今回の震災の被害のあまりの大きさに言葉を失っています。

このような時に、自分として出来る事は何かを考えさせられます。

音楽家は、音楽を通して何か出来ないかなどと考えることがありますが、今は、まだ音楽が役に立つ時期でないと考えています。

今、必要とされている事は、原発の事故を解決する事、少しでも多くの生存者を救出し、避難されている方々に必要とされる物資を一刻も早く届けることです。そして、失われた生活環境を復興させるための資金を作り出す事です。

そのために今、私たちが出来る事といえば、適切なところへ寄付することが何よりのことだと考えます。

今の時期、例えば、アーティストの方々でしたら、チャリティーコンサートなどでお金を集めるより、コンサートへ行った思いで入場料に値する金額を直接寄付してもらうように御自分のファンの方々に呼びかけるほうが、無駄なくより多くの金額を被災地に届ける事が出来るのではないかと考えます。

被災地のためにコンサートを開いたという熱き思いは、今の時期、被災地にとって重要とは感じられません。今は、ただただ救援物資を必要としているのです。

ただし、寄付する先をよく見極める必要があります。
確実に無駄なく提供したお金が使用されなければなりません。

私たちは、こういう状況の中でも自分がやるべき仕事に真面目に向き合い、それを確実にやり遂げるために全力を注ぐ事も必要です。

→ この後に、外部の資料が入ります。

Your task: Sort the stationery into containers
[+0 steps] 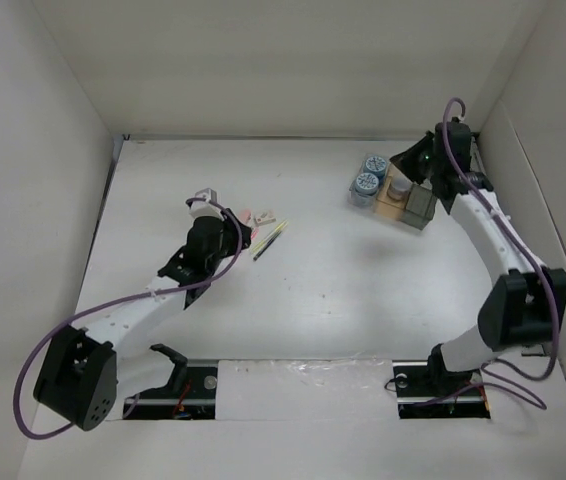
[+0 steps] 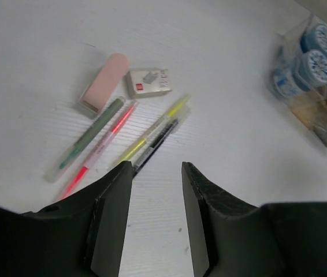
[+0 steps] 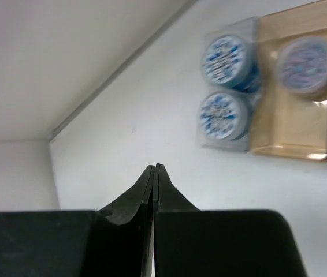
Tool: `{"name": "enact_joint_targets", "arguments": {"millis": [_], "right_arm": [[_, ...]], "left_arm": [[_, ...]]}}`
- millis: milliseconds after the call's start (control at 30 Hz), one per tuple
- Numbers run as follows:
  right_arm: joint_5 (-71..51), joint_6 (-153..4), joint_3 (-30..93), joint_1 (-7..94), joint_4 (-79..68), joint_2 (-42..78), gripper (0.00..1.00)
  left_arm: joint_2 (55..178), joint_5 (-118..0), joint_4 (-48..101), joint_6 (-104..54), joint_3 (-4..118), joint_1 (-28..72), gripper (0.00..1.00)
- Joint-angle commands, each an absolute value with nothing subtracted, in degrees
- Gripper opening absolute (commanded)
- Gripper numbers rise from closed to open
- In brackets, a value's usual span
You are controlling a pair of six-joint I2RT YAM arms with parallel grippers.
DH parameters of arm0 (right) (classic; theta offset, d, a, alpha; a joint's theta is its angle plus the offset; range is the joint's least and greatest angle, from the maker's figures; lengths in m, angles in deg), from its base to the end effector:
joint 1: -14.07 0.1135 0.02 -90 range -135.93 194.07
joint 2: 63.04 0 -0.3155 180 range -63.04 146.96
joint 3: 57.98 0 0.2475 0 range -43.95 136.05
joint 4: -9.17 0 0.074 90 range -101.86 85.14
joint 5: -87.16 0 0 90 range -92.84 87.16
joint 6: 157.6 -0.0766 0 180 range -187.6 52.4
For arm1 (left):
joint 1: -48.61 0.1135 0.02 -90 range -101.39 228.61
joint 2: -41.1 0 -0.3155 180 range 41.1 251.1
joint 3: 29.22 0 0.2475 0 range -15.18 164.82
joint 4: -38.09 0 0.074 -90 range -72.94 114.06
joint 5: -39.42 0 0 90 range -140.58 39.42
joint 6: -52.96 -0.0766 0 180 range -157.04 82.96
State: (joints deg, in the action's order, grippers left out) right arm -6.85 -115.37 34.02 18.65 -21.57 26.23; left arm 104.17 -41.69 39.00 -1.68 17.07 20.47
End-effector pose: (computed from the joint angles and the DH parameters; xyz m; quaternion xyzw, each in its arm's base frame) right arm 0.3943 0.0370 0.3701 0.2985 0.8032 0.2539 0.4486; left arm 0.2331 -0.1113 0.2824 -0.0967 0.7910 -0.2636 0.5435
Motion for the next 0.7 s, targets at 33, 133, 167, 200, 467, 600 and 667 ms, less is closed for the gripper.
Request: {"name": "enact_joint_targets", "arguments": {"millis": [33,133,167,200,467,600,667], "right_arm": [[-3.9,-116.7,22.7,25.3,-12.2,15.8,0.00],[-1.0,-117.3,16.1,31.1,-10.0,11.6,0.04],[-1.0,-117.3,14.9,32.3,-10.0,11.0,0.08],[-0.5,-117.3,14.1,34.4,-9.4,10.4,0.11],[-0.5,-115.3,8.3,39.9,-10.1,3.6,0.42],[-0.5,-114.8,7.0,39.9,-10.1,0.9,0.43],[-1.1,-114.8,6.5,39.9,-10.1,0.9,0.43]], "left_arm": [[108.8,-32.7,34.1,-1.0,23.6,20.3,0.36],[114.8,-29.4,33.0,-2.0,26.7,20.3,0.40],[116.1,-28.5,33.0,-2.1,27.6,20.3,0.43],[117.6,-28.5,33.0,-2.9,28.6,20.8,0.47],[130.3,-29.0,30.0,-8.0,40.2,22.1,0.55],[134.3,-29.4,29.5,-8.6,43.0,23.6,0.49],[137.2,-29.9,28.4,-9.3,44.4,23.6,0.47]]}}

私は、大学で教える立場ですから、4月から電力の供給がどのようになるのかとても気になります。

数時間でも停電になれば、その間、電力を使用する必要がある窓のない教室は、使用できなくなりますし、録音系の授業などが出来なくなります。学生のことを考えると、そのような事態を乗り越えるための方策を考える必要があります。

こんな事柄は、今、被災されている方々の事を考えると、とても小さな事柄ですが、私たちは、自分にしか出来ない事を真面目に粛々と行っていくことが大切だと考えます。

そしてこのような緊急時であってもその事に支障が出ないように全力を尽くさなければならないと思います。そして経済的に日本が落ち込まないように全力をあげることが、被災地の復興に最も役立つ結果になると考えます。

作曲家としては、例えば自分が関わるドラマなどに音楽を書くときに、どこかで常に今回の辛い経験を頭に置き、被災された方々の想いはもちろんの事、今後、大地震がまたいつ起きるかも判らない中で、ある種の不安を抱えて生きていかなければならない日本に住む私たちのことを考えながら作曲していくことが、するべきことだと考えます。

今回の事で言えば、音楽が役に立つ時期は、被災された方々の衣食住がある程度確保され落ち着いた頃だと思います。体がある程度楽になったときでも心の傷は、簡単には癒されないと思います。

そのような時、音楽が役に立てるかもしれないと感じます。

今後、テレビや映画などの番組を企画する時にもそのような事を考えていく事になるでしょう。
また、そのような時期にアーティストがボランティアで出向いて音楽を披露するなどすれば、きっと大きな力になる事でしょう。

明日からも計画停電が行われる状況の中、各家庭で少しでも節電してこの緊急事態を乗り越えようと誰もが努力している事と思います。

今晩、我が家は停電になりませんでしたが、必要最小限の薄暗い明かりの中で夕飯を食べました。

いくらか不自由になることを受け入れて、本当に大切な事を守らなければなりません。

素人目に今の状況を考えると、当分の間、相当な努力をしない限り、計画停電を免れられないだろうと思います。

そうなると、あらゆる分野での仕事に大きな影響が出て来るのは、間違いありません。
想像できない深刻な状況です。

皆で最大限の努力と知恵を出し合ってこの危機を乗り切らなければならないと思います。